There is no shortage of figures when it comes to website visits and results of online campaigns. As an online marketer, you can quickly satisfy clients by reporting back a large amount of them. If you give positive figures a green colour, everything quickly looks cheerful.
The other way around is also true. If the numbers are less good, lying with numbers is very easy. The most used trick is to compare the negative numbers with even more negative numbers in another period, another campaign… or another solar system.
And if that doesn’t work, there’s always something called ‘death by numbers’. In other words: crush the client with so many numbers that they drop out or can’t see the forest for the trees.
Not to be measured
However, numbers are not everything, because the results of many of the efforts we make as marketers are not actually that measurable.

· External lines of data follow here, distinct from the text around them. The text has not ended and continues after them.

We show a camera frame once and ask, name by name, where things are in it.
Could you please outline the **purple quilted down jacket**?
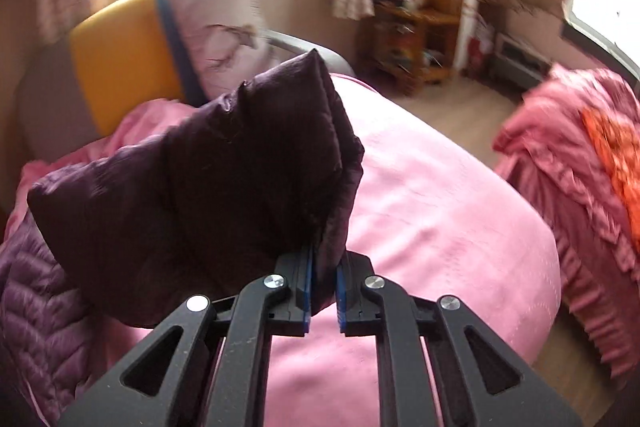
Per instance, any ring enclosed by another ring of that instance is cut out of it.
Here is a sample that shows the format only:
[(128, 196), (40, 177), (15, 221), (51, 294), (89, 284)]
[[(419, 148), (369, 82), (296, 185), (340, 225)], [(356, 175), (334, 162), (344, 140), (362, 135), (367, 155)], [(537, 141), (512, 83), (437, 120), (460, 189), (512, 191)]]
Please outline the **purple quilted down jacket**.
[(186, 298), (235, 295), (305, 251), (311, 309), (329, 306), (362, 158), (310, 51), (164, 133), (38, 180), (1, 247), (1, 351), (37, 416), (55, 424), (96, 380), (104, 317), (150, 329)]

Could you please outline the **pink bed cover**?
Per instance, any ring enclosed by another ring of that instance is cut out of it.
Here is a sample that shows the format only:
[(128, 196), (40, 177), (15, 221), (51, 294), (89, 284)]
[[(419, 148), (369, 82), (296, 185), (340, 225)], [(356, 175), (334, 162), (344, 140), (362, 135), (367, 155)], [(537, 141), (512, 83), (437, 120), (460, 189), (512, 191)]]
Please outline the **pink bed cover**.
[[(333, 83), (364, 147), (348, 247), (412, 295), (458, 296), (535, 360), (560, 305), (548, 225), (445, 135), (361, 81)], [(26, 221), (27, 192), (51, 171), (41, 160), (24, 167), (1, 247), (1, 379), (46, 425), (144, 336), (90, 311)], [(373, 340), (344, 337), (334, 308), (307, 336), (274, 340), (265, 422), (376, 425)]]

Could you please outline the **pink ruffled blanket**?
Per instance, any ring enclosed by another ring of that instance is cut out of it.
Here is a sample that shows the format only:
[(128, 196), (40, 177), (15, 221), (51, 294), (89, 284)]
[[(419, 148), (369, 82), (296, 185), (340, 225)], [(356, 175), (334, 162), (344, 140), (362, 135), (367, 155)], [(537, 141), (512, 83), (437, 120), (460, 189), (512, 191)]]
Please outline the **pink ruffled blanket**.
[(625, 384), (639, 363), (639, 248), (582, 119), (586, 109), (639, 124), (639, 102), (615, 72), (554, 65), (524, 94), (492, 148), (501, 156), (498, 175), (552, 230), (564, 305), (612, 380)]

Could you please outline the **white floor heater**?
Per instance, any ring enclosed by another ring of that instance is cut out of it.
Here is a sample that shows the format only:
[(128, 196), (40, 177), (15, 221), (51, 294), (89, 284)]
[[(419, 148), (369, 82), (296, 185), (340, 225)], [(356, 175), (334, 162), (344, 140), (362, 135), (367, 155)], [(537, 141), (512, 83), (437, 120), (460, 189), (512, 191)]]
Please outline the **white floor heater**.
[(530, 90), (546, 80), (552, 62), (525, 41), (499, 32), (494, 53), (489, 61), (488, 74), (523, 90)]

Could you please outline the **wooden bedside shelf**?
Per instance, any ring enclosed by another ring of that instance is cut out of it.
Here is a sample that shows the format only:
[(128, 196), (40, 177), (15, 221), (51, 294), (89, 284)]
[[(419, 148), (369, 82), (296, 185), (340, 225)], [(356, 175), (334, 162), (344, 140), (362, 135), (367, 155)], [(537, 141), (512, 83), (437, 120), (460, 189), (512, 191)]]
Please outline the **wooden bedside shelf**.
[(358, 67), (414, 95), (466, 67), (480, 0), (372, 0), (357, 34)]

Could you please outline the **grey yellow blue headboard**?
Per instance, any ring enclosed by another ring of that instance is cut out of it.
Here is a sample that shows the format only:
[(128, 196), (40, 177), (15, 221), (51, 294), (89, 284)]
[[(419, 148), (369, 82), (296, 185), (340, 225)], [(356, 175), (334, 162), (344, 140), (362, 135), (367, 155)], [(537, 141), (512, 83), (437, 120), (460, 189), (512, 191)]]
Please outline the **grey yellow blue headboard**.
[[(268, 27), (266, 35), (278, 64), (315, 47)], [(168, 2), (118, 0), (37, 55), (16, 103), (32, 155), (52, 162), (113, 133), (131, 109), (156, 98), (209, 102)]]

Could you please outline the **pink floral pillow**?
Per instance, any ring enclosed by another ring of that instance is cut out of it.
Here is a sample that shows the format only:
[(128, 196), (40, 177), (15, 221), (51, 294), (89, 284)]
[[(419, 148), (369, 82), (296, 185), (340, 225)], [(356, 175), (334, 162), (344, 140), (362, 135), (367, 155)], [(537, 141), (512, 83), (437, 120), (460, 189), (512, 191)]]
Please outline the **pink floral pillow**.
[(258, 0), (166, 0), (208, 101), (278, 64)]

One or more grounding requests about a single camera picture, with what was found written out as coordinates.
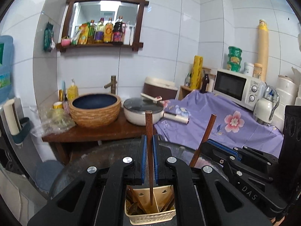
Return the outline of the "dark wooden counter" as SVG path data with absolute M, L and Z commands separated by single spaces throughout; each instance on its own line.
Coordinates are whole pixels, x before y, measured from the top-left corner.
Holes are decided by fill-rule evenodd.
M 84 128 L 76 125 L 64 133 L 46 135 L 42 140 L 49 143 L 58 161 L 66 165 L 103 142 L 138 138 L 145 133 L 145 127 L 128 122 L 123 110 L 120 110 L 116 121 L 108 126 Z

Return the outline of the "white frying pan with lid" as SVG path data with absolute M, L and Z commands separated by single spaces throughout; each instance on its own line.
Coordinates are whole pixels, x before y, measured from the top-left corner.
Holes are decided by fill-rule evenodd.
M 162 97 L 152 97 L 140 93 L 140 97 L 129 98 L 123 103 L 123 111 L 127 121 L 139 126 L 146 126 L 146 116 L 150 116 L 152 123 L 156 124 L 160 119 L 169 119 L 182 124 L 188 124 L 189 118 L 166 112 L 162 104 Z

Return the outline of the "round glass table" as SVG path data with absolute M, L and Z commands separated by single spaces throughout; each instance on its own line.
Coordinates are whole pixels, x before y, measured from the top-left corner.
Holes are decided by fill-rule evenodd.
M 66 188 L 76 177 L 83 171 L 87 171 L 90 166 L 95 166 L 98 169 L 110 167 L 117 160 L 125 157 L 128 154 L 130 145 L 138 145 L 140 138 L 118 140 L 111 143 L 103 144 L 88 150 L 86 153 L 79 155 L 64 166 L 62 171 L 56 177 L 52 187 L 49 191 L 48 201 L 58 195 L 64 188 Z M 168 147 L 171 150 L 172 156 L 183 160 L 189 164 L 194 154 L 194 149 L 185 147 L 181 144 L 171 143 L 159 138 L 161 146 Z M 195 167 L 202 168 L 205 165 L 210 165 L 223 178 L 229 181 L 228 177 L 222 171 L 222 166 L 213 162 L 205 156 L 200 156 Z

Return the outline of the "brown white rice cooker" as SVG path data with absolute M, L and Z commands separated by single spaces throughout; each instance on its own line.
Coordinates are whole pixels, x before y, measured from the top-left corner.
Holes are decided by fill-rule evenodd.
M 147 76 L 142 92 L 151 97 L 160 96 L 162 100 L 169 100 L 176 98 L 178 88 L 174 82 Z

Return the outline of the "white electric kettle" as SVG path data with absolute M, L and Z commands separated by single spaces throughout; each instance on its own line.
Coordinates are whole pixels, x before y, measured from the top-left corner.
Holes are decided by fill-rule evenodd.
M 263 96 L 255 104 L 253 119 L 259 124 L 270 125 L 279 104 L 280 98 L 276 89 L 267 86 Z

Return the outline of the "woven basket sink bowl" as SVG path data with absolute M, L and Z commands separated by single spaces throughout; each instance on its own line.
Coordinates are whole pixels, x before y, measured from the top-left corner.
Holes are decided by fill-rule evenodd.
M 118 118 L 120 108 L 120 97 L 111 93 L 85 94 L 69 102 L 72 119 L 85 128 L 104 127 L 113 123 Z

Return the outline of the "white microwave oven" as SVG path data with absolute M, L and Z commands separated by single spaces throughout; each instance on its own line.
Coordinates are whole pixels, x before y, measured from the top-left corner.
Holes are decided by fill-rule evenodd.
M 260 79 L 227 69 L 218 69 L 213 92 L 253 111 L 266 88 L 266 84 Z

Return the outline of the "beige plastic utensil holder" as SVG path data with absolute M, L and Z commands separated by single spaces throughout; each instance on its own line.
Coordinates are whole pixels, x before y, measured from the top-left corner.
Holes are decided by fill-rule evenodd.
M 128 186 L 125 194 L 125 215 L 132 225 L 161 223 L 176 216 L 173 186 L 160 186 L 153 189 Z

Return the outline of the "yellow roll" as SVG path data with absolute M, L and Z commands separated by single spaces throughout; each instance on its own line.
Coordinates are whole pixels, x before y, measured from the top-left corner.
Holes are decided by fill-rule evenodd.
M 201 87 L 201 74 L 203 69 L 203 57 L 194 56 L 194 62 L 192 66 L 190 89 L 199 89 Z

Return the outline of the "dark brown glass bottle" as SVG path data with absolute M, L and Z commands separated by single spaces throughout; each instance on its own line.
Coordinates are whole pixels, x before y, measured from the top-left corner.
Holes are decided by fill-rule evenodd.
M 206 93 L 207 92 L 207 85 L 209 84 L 209 82 L 210 82 L 209 74 L 205 73 L 204 77 L 202 79 L 200 93 Z

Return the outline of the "white jar with lid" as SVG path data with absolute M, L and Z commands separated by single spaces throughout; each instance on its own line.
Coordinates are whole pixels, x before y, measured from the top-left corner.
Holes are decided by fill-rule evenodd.
M 254 64 L 245 62 L 244 63 L 244 69 L 243 69 L 243 74 L 246 76 L 253 76 L 254 72 Z

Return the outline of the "yellow soap dispenser bottle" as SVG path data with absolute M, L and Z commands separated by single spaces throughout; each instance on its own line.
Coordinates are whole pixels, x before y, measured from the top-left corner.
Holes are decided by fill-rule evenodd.
M 70 102 L 71 100 L 77 98 L 79 96 L 79 91 L 78 91 L 78 87 L 75 84 L 74 79 L 71 80 L 71 85 L 70 87 L 67 89 L 67 99 Z

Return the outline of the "dark soy sauce bottle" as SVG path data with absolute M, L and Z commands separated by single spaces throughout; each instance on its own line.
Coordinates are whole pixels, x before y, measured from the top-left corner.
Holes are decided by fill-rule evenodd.
M 125 35 L 125 23 L 123 22 L 123 16 L 119 16 L 115 22 L 112 34 L 112 43 L 116 45 L 122 45 Z

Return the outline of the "yellow oil bottle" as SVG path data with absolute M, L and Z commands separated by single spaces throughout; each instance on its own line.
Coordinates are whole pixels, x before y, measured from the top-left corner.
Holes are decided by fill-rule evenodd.
M 107 24 L 105 25 L 103 42 L 110 43 L 112 41 L 112 34 L 113 34 L 113 23 L 112 23 L 112 18 L 110 17 Z

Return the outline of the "wood-framed wall mirror shelf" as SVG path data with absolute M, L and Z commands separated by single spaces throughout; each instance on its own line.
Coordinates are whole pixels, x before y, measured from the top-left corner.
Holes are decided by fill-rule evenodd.
M 147 0 L 67 0 L 61 40 L 56 48 L 128 47 L 137 52 Z

For example, how much do you earn from branding?
How many (extra) store visits does a campaign generate?
How many of your leads are converted into deals by sales, and what is the average value of these?
What does a new customer bring to your client if they become a regular customer for a certain number of years?
For a client it can sometimes be very frustrating that he cannot expect an answer to these and other seemingly simple questions from the marketing department. Most clients will – for lack of anything better – fall back on their gut feeling: “I notice that new customers come in every now and then, so what they are doing there must be good.”
It can sometimes be very frustrating for a client not to be able to expect answers from the marketing department to seemingly simple questions.
But what I find striking is that marketers sometimes quickly accept a lack of insight. For example, it can be difficult to pin down a client on what a certain conversion is really peru email list 3 million contact leads worth. You quickly give up and leave it at that. But that is not right and also not in the interest of the client! As marketers, we could be a bit more principled in this.
people in a row
What should you measure as a marketer?
What activities should you always make measurable as a marketer? what is hubspot management? I share my personal top 7.
1. How many unique users do you have on your website?
Sounds simple, but it isn’t. Because what is a unique user? Ideally, you want to measure that cross-domain . After all, a unique user is someone who visits your website on multiple devices and from multiple IP america email list addresses at multiple times. You can only measure this properly if you give a user a unique ID. And cookieless browsing doesn’t exactly help you get a good picture of this…
2. How many of those users convert on average?
The conversion rate is perhaps the most underrated metric in online marketing. The number of conversions divided by the number of visitors.